Tasks vs GenServer

venomnert · December 29, 2019, 1:08am

Hey Everyone, hope everyone had a great Christmas and successful boxing day !

Context:

I want to each client to to be able to create send multiple emails. After multiple iterations I have landed on the following designs; furthermore, have settled on Tasks.

Questions:

Just out of curiosity, when would the GenServer be more beneficial than Tasks, based on the design?
The main benefit GenServer provides is the ability to maintain long running state. Apart from that are there any performance benefit that GenServer offers over Tasks?

kokolegorille · December 29, 2019, 1:49am

You have a better control with GenServer, while Task is a process meant to do something, then die.

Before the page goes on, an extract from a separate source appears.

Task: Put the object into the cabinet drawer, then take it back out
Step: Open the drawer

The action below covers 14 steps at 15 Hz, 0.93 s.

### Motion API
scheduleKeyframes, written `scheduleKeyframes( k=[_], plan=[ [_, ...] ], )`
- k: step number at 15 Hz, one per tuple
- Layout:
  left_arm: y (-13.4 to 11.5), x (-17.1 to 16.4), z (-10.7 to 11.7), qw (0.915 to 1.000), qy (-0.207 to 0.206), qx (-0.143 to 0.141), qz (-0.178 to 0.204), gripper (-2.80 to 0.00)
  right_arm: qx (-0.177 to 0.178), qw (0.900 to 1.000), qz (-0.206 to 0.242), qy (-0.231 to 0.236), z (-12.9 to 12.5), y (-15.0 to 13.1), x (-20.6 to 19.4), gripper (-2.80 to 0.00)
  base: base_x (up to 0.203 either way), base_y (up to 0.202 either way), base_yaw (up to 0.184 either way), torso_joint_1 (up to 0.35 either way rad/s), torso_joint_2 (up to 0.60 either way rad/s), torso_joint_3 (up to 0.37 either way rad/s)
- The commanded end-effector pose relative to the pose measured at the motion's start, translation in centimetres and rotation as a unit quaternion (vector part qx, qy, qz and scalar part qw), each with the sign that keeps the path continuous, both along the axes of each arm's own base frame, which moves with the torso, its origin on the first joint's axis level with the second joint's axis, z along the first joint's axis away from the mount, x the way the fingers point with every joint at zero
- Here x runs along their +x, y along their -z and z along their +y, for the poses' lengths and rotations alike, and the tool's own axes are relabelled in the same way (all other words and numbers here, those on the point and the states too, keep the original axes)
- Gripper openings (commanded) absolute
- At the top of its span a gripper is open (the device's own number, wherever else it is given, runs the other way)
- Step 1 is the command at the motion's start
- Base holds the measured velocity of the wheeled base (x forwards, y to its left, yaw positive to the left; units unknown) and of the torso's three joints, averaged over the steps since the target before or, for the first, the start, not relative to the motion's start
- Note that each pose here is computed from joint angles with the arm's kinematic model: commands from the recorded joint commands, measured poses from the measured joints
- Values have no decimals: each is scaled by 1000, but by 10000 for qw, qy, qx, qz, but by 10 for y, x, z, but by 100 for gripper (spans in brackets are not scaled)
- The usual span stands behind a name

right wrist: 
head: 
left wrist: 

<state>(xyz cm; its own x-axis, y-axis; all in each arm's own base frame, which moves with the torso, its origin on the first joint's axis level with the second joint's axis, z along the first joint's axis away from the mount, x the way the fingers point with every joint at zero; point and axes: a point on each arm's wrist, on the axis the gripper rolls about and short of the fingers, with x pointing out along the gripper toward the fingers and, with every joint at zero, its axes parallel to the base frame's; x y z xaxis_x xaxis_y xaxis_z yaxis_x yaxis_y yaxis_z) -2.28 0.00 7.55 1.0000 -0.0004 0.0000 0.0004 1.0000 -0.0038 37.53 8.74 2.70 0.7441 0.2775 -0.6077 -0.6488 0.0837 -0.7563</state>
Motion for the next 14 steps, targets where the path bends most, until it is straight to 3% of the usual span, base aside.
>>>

But if it is just to send an email, You could just spawn a process, then You could ask why a Task over a Process?

One day You might decide to have a better control, a better error handling, or just support back pressure… You might send billions for Christmas, and less the rest of the year. In this case I would not choose Task.

benwilson512 · December 29, 2019, 4:17am

@kokolegorille are you confusing Task with a job queue? A task is literally just a process. It doesn’t provide better control or back pressure, it provides marginally better error handling because it sets some standard values in the process dictionary, but that’s about it. It isn’t heavier weight than a process.

On the note of a job queue, those are often a good idea with something like email. You get retries, concurrency limits, and so on.

kokolegorille · December 29, 2019, 5:58am

I mean backpressure with GenStage, or related. Under the hood, they are specialized GenServer.

Sorry if it was confusing. I wanted to tell every processes are equals, but some are more controlled than the others.

LostKobrakai · December 29, 2019, 10:31am

Tasks are most useful for failure separation or asynchronous execution for a piece of code. If your current process does need to do something, which is prone to fail, possibly even because of things outside of your control, but hopefully in the control of your user, then Tasks are a good way to start. Same if you want to quickly execute something concurrently to your current process, where persistance of the job doesn’t matter. All a task does is basically inline executed code, but wrapped in another process. Only the process starting the task should be interested in the result or failure of the started task – with the only exception being the optional task supervisor. Personally I’d even say a task should not be very long running as well, because it’s unlike a job queue not sticking around in case of it being stopped by external factors.

I’m with @benwilson512 here, that for emails a proper job queue is a better fit, because you can be more certain that the email will indeed be sent. Sending emails are something once the initial webrequest is successful your system is in charge to fulfill.

Tasks imo are more useful for code, where your system is not in charge if there are failures. E.g. take processing an user uploaded file. If the processing fails (and your code works correctly) your system cannot do anything to make it work. The user needs to fix the input from their side.

I’d like to make this a bit more concrete. A task is meant to be an alternative to using spawn, but be otp conform (see :proc_lib), so it can be properly supervised/shut down. With that it’s less likely to leak processes with tasks. A task therfore is more than “just a process” given it implements otp’s messages, but it’s like spawn just meant to execute a piece of code and be done.

venomnert · December 29, 2019, 2:29pm

Very well explained @LostKobrakai! Thank you @benwilson512 and @kokolegorille for your inputs as well

ityonemo · December 29, 2019, 4:02pm

A task is meant to be an alternative to using spawn , but be otp conform (see :proc_lib ), so it can be properly supervised/shut down.

There’s also some elixir-only goodness in there with the :$callers stuff which makes async unit testing with Ecto, Mox, Hound, Wallaby, etc. effective.

In short, “almost always use Task over spawn”.

mgwidmann · December 29, 2019, 4:19pm

One limitation I ran into using Task.async_stream, one slow process will stop the processing of future work. Say you have 1000 items and number 30 takes significantly more time than the rest (as is with email commonly), processing at a concurrency of 8 for example the 39th task won’t be executed because it will be waiting on the 30th to complete. This happens because the Task.async_stream function ensures ordering, using a selective receive against the PID.

Therefore, unless the time to process a particular task has a particularly low std dev, it will be more efficient to build your own solution. This all assumes you’ve got the load to justify of course, otherwise they may seem the same in a low volume system.

axelson · December 29, 2019, 7:35pm

If you don’t want this behavior you can set ordered to false and then the output will not be buffered at all.